Dmitriev, L. B. published the artcileDemyanov reaction with 1-methyl-3-aminomethylpiperidine, Safety of (1-Methylpiperidin-3-yl)methanamine, the publication is Izvestiya Timiryazevskoi Sel’skokhozyaistvennoi Akademii (1968), 195-200, database is CAplus.

A solution of 5.1 g. 1-methyl-3-aminomethylpiperidine in 50 ml. H2O was neutralized with 10% H3PO4 to pH 5.5 and a solution of 4.2 g. NaNo2 in 50 ml. H2O added dropwise at 0-5°, the mixture kept 2 hrs. at 0-5° and overnight at room temperature, heated at 70° until all gas bubbles were eliminated, and worked up to give 8% Demyanov rearrangement products I-IV, but mainly V-IX. The influence of various temperatures and pH values on the direction of the reaction was not significant.
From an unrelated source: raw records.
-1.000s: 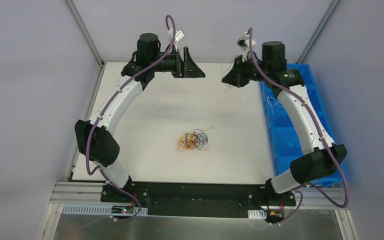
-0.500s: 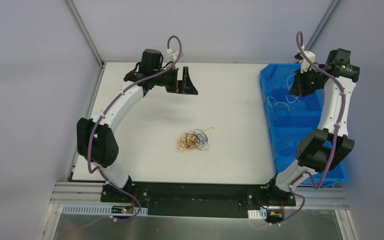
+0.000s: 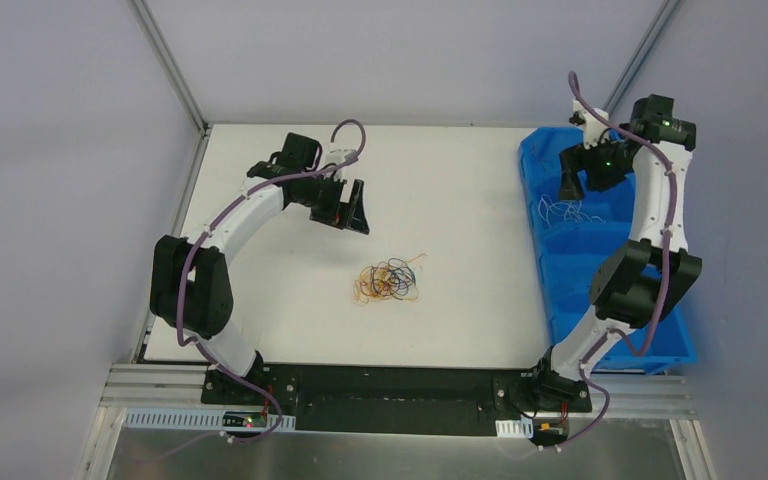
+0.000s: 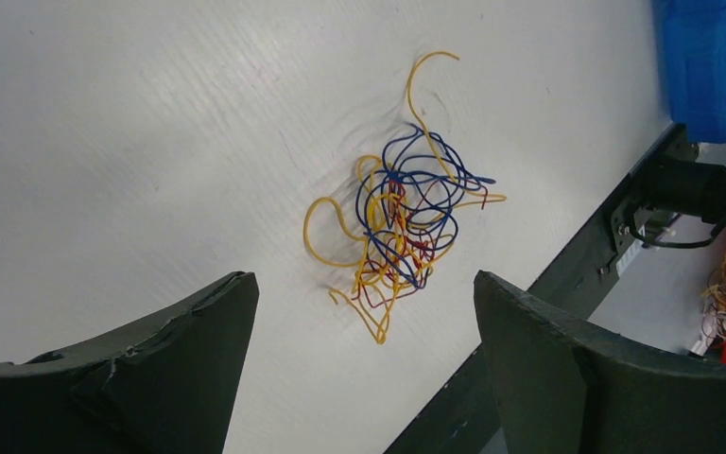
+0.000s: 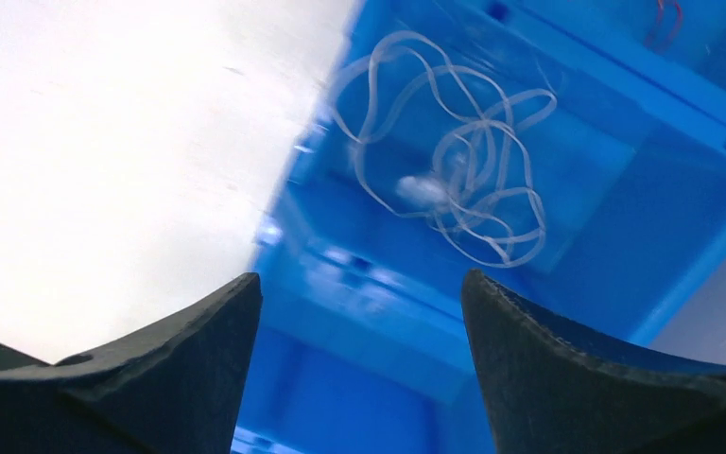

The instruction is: Untangle the cables

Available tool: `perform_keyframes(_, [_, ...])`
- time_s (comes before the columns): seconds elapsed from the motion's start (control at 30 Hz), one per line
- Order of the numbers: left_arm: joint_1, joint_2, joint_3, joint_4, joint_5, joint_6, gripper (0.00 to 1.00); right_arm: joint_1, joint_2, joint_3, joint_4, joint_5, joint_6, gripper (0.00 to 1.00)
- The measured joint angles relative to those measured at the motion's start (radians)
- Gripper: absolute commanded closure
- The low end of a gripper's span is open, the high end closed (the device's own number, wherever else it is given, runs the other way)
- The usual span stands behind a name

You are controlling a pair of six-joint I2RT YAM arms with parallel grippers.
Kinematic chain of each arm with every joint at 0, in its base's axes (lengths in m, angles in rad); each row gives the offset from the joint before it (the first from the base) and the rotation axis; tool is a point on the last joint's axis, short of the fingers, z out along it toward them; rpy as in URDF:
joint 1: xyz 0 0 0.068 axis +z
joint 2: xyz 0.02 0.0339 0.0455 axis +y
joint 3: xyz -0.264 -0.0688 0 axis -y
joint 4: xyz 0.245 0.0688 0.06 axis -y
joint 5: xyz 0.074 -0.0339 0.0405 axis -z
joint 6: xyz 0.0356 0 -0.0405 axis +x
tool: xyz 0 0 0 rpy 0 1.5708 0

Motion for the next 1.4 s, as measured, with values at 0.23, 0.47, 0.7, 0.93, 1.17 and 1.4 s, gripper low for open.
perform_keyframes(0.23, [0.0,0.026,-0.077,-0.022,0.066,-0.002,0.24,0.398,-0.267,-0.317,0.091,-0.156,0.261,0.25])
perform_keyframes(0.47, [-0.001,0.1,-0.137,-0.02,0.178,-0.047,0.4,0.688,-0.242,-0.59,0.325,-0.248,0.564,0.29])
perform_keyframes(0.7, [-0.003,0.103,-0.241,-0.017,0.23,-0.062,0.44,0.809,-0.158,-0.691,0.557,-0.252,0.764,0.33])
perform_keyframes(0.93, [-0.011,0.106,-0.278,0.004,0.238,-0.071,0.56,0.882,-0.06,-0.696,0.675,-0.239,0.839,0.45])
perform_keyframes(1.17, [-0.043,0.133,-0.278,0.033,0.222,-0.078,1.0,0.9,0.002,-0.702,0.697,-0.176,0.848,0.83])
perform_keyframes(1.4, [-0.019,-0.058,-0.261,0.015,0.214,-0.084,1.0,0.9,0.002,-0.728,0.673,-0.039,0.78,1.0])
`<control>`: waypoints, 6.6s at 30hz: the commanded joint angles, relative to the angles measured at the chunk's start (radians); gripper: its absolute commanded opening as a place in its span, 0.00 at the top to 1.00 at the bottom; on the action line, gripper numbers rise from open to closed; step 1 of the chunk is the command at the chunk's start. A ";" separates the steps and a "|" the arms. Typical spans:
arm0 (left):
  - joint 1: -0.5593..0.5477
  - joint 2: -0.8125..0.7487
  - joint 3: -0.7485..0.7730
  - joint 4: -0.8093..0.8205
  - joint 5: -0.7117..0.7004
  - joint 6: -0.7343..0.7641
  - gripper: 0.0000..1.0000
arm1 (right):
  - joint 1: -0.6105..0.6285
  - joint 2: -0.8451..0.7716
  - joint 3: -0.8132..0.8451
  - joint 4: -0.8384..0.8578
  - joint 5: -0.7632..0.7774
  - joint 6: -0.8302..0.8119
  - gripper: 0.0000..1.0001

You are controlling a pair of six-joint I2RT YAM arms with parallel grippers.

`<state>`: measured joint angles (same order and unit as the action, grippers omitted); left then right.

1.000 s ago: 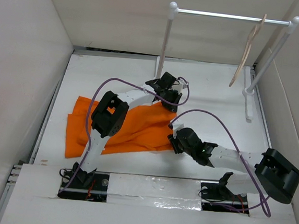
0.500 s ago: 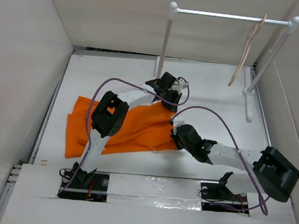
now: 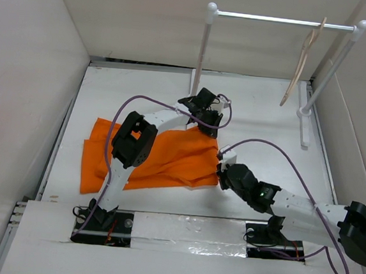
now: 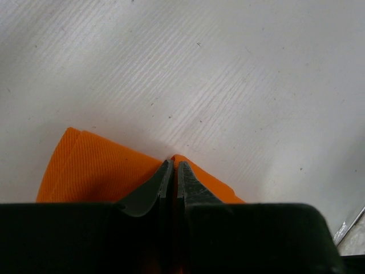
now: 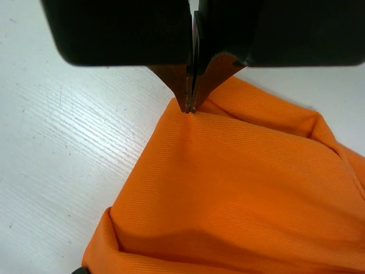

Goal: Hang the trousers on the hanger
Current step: Fold the trousers at the center of the board, then pick up the hanger from the clothesline.

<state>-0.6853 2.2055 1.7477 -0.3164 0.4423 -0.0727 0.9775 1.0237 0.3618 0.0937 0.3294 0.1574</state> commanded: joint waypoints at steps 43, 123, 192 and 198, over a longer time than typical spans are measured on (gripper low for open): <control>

Izvestiya Timiryazevskoi Sel’skokhozyaistvennoi Akademii published new progress about 14613-37-7. 14613-37-7 belongs to piperidines, auxiliary class Piperidine,Amine, name is (1-Methylpiperidin-3-yl)methanamine, and the molecular formula is C7H16N2, Safety of (1-Methylpiperidin-3-yl)methanamine.

Referemce:
https://en.wikipedia.org/wiki/Piperidine,
Piperidine | C5H11N – PubChem

Kumar, Adarsh published the artcileBiocarbon Supported Nanoscale Ruthenium Oxide-Based Catalyst for Clean Hydrogenation of Arenes and Heteroarenes, Product Details of C6H12N2O, the publication is ACS Sustainable Chemistry & Engineering (2020), 8(41), 15740-15754, database is CAplus.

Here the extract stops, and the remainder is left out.